Scan the entries below for the word "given" and copy every line in which it occurs.

-- Material provided follows --

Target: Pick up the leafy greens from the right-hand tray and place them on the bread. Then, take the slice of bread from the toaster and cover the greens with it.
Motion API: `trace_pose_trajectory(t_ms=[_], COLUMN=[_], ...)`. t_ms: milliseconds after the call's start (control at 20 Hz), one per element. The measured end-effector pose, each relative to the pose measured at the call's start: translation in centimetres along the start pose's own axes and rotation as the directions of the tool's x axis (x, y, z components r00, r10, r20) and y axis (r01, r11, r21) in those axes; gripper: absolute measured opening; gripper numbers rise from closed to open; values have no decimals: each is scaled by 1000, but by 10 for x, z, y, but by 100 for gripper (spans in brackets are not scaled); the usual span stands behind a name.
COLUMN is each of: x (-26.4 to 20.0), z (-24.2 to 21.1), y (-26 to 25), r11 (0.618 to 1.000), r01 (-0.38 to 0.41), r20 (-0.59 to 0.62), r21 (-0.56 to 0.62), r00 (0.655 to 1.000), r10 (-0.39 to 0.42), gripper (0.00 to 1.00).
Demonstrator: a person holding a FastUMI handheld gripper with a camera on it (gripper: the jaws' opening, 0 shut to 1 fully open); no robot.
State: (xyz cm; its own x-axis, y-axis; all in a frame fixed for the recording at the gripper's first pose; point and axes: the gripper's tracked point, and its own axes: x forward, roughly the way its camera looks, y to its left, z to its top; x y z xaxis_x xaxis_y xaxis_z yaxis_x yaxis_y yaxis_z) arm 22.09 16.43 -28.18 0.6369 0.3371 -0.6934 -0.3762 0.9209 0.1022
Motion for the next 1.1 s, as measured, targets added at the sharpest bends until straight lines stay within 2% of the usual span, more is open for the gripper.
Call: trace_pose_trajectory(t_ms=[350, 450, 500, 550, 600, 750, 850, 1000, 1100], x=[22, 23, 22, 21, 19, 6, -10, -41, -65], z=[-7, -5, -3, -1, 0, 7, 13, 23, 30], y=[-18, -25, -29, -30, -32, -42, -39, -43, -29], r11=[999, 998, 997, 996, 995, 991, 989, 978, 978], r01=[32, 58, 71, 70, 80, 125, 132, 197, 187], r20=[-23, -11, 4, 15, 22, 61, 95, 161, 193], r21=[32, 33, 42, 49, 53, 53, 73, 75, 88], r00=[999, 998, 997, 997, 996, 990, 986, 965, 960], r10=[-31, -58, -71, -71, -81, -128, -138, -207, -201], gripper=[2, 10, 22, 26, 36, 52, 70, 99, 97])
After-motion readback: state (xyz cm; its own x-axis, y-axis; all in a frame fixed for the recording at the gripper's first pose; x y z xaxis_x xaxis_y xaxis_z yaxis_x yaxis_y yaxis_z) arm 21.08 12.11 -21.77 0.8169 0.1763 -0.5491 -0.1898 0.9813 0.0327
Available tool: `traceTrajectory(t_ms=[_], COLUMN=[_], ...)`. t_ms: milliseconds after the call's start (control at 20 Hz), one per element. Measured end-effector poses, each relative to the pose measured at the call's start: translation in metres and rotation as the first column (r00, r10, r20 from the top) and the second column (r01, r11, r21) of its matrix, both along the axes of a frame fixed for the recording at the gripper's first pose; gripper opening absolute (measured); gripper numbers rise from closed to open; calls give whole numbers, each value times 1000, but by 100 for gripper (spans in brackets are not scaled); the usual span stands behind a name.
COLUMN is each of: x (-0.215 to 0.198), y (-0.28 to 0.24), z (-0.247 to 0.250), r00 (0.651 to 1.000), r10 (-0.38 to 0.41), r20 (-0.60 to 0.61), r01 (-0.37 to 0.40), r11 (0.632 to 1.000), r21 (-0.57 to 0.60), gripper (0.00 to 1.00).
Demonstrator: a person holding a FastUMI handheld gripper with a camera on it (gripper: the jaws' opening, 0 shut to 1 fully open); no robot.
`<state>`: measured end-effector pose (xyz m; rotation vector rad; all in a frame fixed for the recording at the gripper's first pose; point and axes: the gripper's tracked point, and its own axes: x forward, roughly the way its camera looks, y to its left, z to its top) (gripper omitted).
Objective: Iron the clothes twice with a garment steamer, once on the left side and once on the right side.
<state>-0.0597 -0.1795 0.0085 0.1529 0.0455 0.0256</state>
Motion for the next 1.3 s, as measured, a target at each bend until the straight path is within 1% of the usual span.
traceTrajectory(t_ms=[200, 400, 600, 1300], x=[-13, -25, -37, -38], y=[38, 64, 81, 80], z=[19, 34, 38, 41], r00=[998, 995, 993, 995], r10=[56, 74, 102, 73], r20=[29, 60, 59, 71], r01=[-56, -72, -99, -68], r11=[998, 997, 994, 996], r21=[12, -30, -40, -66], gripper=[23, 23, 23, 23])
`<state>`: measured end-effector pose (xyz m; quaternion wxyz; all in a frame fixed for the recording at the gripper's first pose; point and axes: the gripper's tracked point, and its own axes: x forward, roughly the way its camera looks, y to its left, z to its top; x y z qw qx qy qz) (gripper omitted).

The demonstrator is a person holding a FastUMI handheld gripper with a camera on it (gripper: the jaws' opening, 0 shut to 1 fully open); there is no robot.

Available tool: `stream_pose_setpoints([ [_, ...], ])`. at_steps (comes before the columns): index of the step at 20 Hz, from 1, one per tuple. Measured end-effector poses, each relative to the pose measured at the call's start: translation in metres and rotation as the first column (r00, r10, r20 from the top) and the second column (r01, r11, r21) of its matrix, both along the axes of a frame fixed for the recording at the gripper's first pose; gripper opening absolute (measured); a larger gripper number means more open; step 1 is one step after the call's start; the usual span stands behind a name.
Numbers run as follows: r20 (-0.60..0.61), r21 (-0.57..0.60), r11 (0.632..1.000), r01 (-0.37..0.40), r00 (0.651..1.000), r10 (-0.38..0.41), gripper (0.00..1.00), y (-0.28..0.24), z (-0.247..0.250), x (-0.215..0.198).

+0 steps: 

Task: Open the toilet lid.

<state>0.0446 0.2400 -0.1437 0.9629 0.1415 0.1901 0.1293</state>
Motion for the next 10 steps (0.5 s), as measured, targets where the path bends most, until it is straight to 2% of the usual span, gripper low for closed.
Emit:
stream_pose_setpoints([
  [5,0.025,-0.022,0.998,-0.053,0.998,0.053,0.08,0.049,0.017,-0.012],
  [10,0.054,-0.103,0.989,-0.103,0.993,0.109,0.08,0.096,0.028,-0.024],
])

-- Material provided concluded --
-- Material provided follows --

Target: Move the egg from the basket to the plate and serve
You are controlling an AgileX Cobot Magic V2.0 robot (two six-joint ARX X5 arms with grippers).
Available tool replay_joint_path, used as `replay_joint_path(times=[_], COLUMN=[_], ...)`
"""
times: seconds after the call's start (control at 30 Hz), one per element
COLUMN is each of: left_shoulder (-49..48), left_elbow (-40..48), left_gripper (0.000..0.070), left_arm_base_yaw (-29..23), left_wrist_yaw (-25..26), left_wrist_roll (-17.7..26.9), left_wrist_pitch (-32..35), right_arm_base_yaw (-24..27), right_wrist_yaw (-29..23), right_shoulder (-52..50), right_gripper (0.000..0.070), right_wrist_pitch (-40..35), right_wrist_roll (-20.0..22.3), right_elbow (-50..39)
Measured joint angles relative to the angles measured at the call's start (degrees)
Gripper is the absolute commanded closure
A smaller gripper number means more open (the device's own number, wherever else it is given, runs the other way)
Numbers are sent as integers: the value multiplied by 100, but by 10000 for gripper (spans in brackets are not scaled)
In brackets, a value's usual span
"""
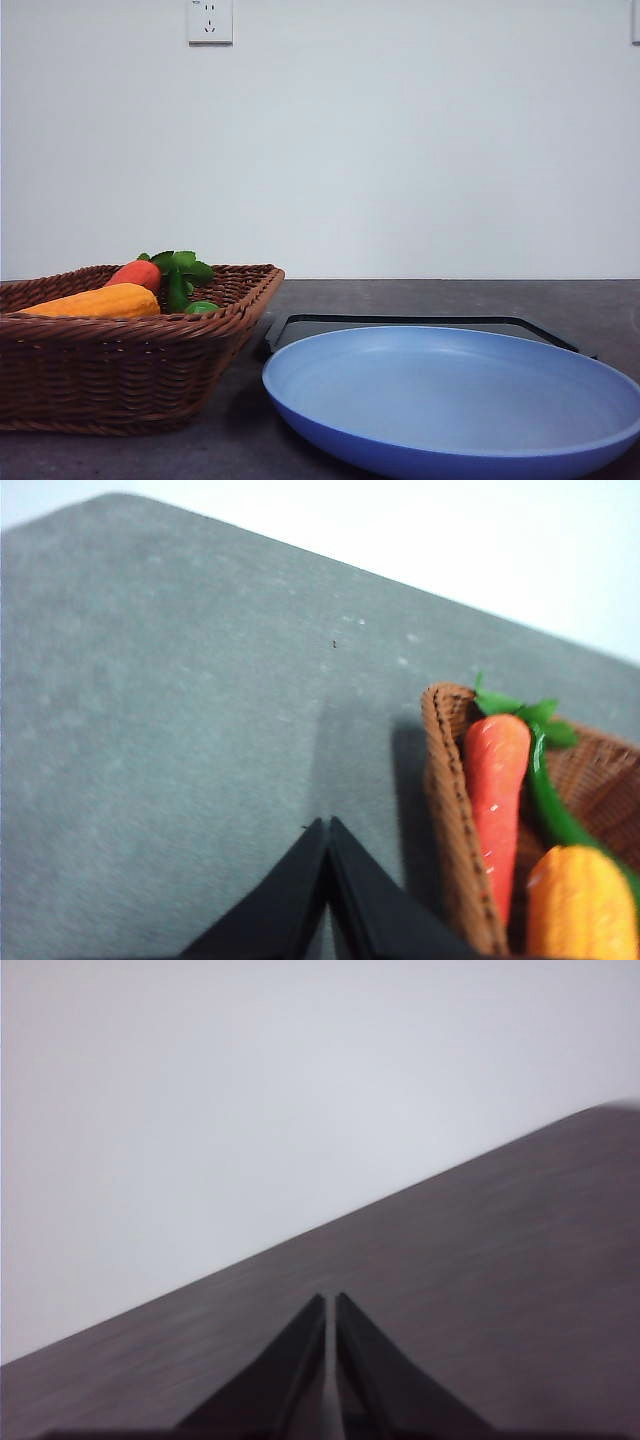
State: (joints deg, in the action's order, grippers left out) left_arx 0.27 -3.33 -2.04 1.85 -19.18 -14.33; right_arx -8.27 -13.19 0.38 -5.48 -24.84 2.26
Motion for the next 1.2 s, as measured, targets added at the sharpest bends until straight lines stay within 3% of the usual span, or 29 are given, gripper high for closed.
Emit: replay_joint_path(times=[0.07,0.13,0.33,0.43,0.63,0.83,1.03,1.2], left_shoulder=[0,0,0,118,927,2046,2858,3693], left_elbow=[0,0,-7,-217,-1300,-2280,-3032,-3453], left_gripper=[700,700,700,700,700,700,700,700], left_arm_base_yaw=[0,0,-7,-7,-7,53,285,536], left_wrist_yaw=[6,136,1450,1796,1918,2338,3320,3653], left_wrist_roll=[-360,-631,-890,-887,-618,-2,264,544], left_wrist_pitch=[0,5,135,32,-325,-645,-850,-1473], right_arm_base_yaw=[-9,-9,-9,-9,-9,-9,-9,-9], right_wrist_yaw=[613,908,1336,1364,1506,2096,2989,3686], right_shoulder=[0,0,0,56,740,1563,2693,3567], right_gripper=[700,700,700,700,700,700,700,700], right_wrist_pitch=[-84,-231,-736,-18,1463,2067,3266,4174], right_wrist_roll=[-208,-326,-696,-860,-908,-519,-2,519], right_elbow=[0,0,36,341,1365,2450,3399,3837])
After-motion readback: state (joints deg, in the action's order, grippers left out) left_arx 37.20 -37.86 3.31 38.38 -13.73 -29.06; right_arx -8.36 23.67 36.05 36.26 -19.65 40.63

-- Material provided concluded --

Solution to this exercise:
A smaller gripper number means more open (the device's own number, wherever else it is given, runs the other way)
Motion for the next 1.2 s, as measured, targets added at the sharpest bends until straight lines stay within 3% of the usual span, or 29 are given, gripper high for closed.

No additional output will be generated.